Differential scanning calorimetry (DSC) of APUs
DSC is a thermoanalytical technology that measures the energy variation with temperature between the test material and a reference material under the control of programmed temperature conditions. The curves obtained during this process are called differential scanning curves or DSC, and this is an effective method for confirming the thermal transition of a polymer. The temperature that leads to a change in the intrinsic heat is the transition temperature, and the most obvious transition occurs at the glass transition temperature (GTT), which reflects the flexibility of a molecular chain. The greater the flexibility of the main chain, the lower the GTT is.19, 20
The GTT of the APUs (BAPU: −82.4~−61.7 °C; TAPU: −78.6~−62.6 °C) was lower than that of other common PUs (−70.6~−62.1 °C), demonstrating that the flexibility of the APU main chains are slightly superior to those of common PUs, as shown in Figure 3c, d and e and Table 2. The increasing molecular weight of the polyether resulting from the bond with the QAS improved the flexibility of the chain. In addition, because only a small amount of the QAS bonded to the PUs, the GTT of the APUs changed only slightly. Therefore, QASs bonded to the PUs did not influence the GTT of the matrix PU. In other words, the thermal properties of the APUs were essentially unaffected.
Viscometric analysis of APUs
As shown in Table 3, the viscosity of the APUs increased with an increase in the QAS content. The interaction between the pre-polymer and the chain extender (ethanediamine) produced active macromolecules, bearing the structures of a carbamic acid ester and urea with an –NCO group on both ends, and the chain length can be increased to form a higher molecular weight product, resulting in a higher viscosity for polyurethane. Consequently, the higher the QAS content bonded to the polyurethane and the longer the molecule chain that forms, the greater the molecular weight and the higher the viscosity of the antibacterial polyurethane that is synthesized.
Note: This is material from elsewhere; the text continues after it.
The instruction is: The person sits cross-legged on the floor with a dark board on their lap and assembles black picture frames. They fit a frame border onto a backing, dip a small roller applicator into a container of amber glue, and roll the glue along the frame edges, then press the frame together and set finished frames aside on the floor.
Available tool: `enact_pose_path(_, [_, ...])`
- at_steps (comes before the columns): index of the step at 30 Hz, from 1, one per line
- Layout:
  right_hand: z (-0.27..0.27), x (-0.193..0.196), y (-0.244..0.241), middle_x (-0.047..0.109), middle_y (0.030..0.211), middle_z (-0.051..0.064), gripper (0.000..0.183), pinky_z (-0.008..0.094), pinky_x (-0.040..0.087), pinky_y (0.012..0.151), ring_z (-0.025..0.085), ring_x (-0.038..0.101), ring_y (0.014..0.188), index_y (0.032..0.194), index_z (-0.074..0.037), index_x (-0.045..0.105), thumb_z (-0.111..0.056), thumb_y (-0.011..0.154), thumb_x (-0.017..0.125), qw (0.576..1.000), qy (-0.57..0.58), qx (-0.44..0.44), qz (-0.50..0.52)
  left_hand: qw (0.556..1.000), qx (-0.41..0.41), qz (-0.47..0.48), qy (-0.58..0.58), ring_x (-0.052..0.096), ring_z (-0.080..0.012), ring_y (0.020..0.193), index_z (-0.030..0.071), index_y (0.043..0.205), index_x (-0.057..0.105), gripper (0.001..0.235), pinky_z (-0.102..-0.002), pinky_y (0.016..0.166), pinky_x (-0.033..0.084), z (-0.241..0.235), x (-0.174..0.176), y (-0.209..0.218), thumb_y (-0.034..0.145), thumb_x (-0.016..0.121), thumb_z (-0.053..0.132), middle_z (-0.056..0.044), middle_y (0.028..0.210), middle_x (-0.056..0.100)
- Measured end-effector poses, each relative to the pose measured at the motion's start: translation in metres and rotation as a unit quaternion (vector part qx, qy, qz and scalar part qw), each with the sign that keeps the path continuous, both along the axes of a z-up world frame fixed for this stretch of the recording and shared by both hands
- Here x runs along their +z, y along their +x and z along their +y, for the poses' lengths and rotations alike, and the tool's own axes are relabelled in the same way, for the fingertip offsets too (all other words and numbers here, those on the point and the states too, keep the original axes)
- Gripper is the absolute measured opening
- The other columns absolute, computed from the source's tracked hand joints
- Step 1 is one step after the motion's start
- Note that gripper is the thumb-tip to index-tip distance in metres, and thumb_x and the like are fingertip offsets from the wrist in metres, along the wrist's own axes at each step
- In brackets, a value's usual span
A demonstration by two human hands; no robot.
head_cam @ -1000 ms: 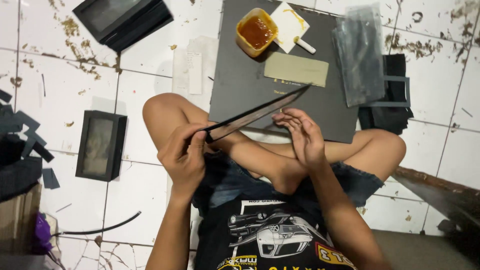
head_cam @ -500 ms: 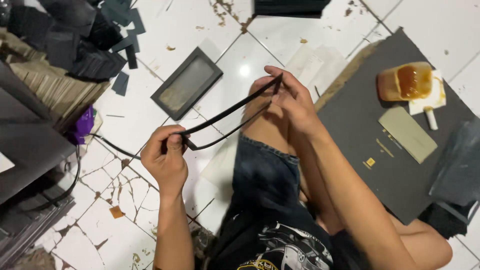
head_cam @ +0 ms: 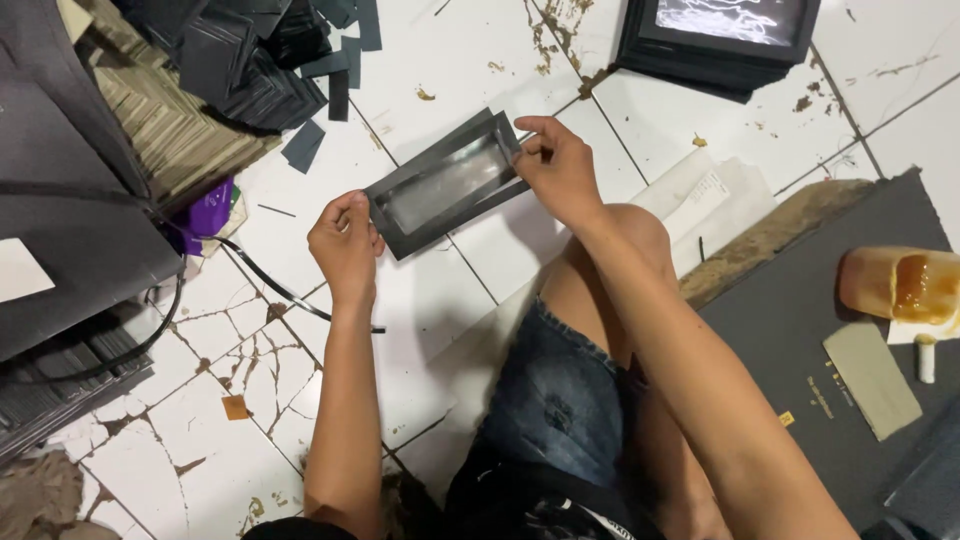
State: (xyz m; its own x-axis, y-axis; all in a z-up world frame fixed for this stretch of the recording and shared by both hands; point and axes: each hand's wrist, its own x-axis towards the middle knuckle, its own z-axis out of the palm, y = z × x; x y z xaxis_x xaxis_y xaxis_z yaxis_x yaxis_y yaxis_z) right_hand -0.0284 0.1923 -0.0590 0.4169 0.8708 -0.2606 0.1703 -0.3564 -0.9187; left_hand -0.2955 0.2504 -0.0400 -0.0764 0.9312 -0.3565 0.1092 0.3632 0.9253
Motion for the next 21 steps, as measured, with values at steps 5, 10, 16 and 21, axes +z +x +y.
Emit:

Mechanics property analysis of APUs
The main chain of polyurethane consists of alternating soft-chain segments and rigid-chain segments, and the thermodynamic incompatibility between them leads to microphase separation. This results in the excellent mechanical properties of polyurethane. Thus, the mechanical properties of polyurethane depend on whether the microphase is separate, the degree of separation and the proportion of soft-chain to rigid-chain segments. The rigid-chain segments aggregate due to hydrogen bonding in the polyurethane structure, which leads to microphase separation.21, 22
From the data indicated in Table 4, we found that both the force for a given elongation and the breaking force increased, and the breaking elongation ratio decreased with an increase in the QAS content in the antibacterial polyurethane molecules, indicating that the mechanical properties improved. The reaction increased between -OH and -NCO because of the addition of QAS, resulting in an increase in the number of rigid groups such as carbamic acid ester and urea. Aggregation was easier with the enhancement of the hydrogen bond-forming ability of the rigid-chain segments, and the microphase separation effect and mechanical properties were both enhanced.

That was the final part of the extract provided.